Figure 3. — Example responses of A1 (A and B) and ML (C) neurons to AM noise by attentional condition. On the largest scale, we sort by S2 stimulus. The lowest rectangle in each had no AM and no bandwidth restriction (AM0, BW0). Then the going up the next rectangle (AM0) shows the responses to stimuli with no AM but with BW restriction (within the rectangle sorted from lowest on bottom to highest level of BW restriction). The three different levels of stimuli with AM and BW restriction are then shown above. For these within each rectangle the sorting by BW restriction is the same as for AM0. Each subplot is separated into “Attend AM” trials (*left*) and “Attend BW” trials (*right*).
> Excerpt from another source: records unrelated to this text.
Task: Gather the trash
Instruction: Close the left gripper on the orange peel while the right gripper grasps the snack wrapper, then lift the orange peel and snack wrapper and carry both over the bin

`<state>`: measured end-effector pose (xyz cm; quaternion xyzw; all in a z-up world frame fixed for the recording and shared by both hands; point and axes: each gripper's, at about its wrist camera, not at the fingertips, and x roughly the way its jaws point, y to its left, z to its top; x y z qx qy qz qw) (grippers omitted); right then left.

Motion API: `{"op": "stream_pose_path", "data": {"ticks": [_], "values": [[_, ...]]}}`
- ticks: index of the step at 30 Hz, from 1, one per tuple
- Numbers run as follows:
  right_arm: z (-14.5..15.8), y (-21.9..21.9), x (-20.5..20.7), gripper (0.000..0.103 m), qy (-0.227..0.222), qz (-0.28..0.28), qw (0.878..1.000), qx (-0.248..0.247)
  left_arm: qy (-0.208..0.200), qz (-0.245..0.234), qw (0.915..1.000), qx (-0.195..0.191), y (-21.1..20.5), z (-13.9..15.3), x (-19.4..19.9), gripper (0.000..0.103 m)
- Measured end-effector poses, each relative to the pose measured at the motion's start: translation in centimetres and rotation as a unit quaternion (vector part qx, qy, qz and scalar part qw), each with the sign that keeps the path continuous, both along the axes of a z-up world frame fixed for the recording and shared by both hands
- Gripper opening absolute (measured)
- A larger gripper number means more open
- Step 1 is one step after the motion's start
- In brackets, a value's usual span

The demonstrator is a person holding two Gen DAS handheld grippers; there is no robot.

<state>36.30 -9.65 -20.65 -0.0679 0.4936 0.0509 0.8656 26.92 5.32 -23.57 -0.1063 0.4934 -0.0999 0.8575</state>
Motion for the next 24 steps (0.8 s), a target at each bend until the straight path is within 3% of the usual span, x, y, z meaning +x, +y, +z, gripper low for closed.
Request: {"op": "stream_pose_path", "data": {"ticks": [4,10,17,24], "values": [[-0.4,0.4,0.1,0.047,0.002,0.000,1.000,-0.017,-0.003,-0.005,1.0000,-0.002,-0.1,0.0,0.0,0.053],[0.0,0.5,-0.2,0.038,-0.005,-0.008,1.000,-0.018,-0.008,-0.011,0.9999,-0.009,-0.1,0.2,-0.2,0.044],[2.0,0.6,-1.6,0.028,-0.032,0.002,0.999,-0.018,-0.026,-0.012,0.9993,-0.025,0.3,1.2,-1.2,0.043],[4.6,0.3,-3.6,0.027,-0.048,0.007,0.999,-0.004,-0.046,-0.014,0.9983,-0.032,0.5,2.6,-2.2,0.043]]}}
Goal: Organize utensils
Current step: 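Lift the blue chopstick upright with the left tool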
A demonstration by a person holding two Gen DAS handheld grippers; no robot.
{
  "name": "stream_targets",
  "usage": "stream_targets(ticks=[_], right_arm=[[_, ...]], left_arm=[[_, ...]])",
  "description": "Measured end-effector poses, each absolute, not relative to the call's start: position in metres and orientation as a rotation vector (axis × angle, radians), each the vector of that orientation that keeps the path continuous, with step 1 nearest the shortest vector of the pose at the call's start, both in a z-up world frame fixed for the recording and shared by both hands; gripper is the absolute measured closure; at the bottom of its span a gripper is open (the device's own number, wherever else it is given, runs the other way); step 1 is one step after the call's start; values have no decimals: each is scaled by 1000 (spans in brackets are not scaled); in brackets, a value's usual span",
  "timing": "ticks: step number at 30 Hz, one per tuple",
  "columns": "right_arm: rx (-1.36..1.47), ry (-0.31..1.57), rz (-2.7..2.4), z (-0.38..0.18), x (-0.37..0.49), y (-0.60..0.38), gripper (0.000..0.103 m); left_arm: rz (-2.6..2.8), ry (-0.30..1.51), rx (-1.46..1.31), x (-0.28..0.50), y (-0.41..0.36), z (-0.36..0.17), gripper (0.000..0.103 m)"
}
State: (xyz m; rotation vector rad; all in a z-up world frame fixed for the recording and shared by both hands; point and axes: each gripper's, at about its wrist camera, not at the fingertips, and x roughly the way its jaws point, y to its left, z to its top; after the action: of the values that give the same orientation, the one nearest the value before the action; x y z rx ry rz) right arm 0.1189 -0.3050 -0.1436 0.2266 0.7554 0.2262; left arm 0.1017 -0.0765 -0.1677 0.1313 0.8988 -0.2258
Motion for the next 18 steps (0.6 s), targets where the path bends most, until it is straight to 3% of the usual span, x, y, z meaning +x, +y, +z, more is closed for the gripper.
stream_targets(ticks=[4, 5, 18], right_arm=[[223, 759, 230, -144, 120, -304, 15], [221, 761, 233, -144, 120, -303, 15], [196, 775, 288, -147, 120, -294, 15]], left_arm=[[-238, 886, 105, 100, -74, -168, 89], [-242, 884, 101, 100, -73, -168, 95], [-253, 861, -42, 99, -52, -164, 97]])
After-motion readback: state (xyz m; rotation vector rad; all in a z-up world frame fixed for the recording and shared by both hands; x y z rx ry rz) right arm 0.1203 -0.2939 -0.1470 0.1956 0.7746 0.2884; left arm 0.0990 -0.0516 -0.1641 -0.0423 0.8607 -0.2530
Bars below each plot indicate stimulus presentation. Black bars below time axis indicate presentation of the S1 and S2 stimulus. A: this neuron encoded AM with average firing rate and vector strength (VS_pp) and encoded BW with firing rate. (Definitions of “encoding” are statistically based and in the methods). B: encoded AM with firing rate but not with VS_pp and did not encode BW. C: encoded AM and BW with firing rate but did not use VS_pp to encode AM. AM, amplitude modulation; A1, primary auditory cortex; BW, bandwidth; ML, middle lateral belt; S1, initial sound; S2, second stimulus; VS_pp, phase-projected vector strength. Titles over each subfigure denote the session from which the data were recorded.

Figure 4. — Same as example cell in Fig. 3A, with the peri-S2 time window expanded. Inset shows firing rate as a function of AM depth, error bars show SE. The unmodulated stimuli (AM0) had significantly higher firing rates in the attend AM versus the attend BW condition. Although the firing rate appears higher in the other AM stimuli (AM1, 2, 3) during attend AM, none of those AM stimuli showed significant changes in activity between attend AM and attend BW. AM, amplitude modulation; A1, primary auditory cortex; BW, bandwidth; S2, second stimulus; ΔBW, bandwidth restricted. w3092 indicates the session from which the data were recorded.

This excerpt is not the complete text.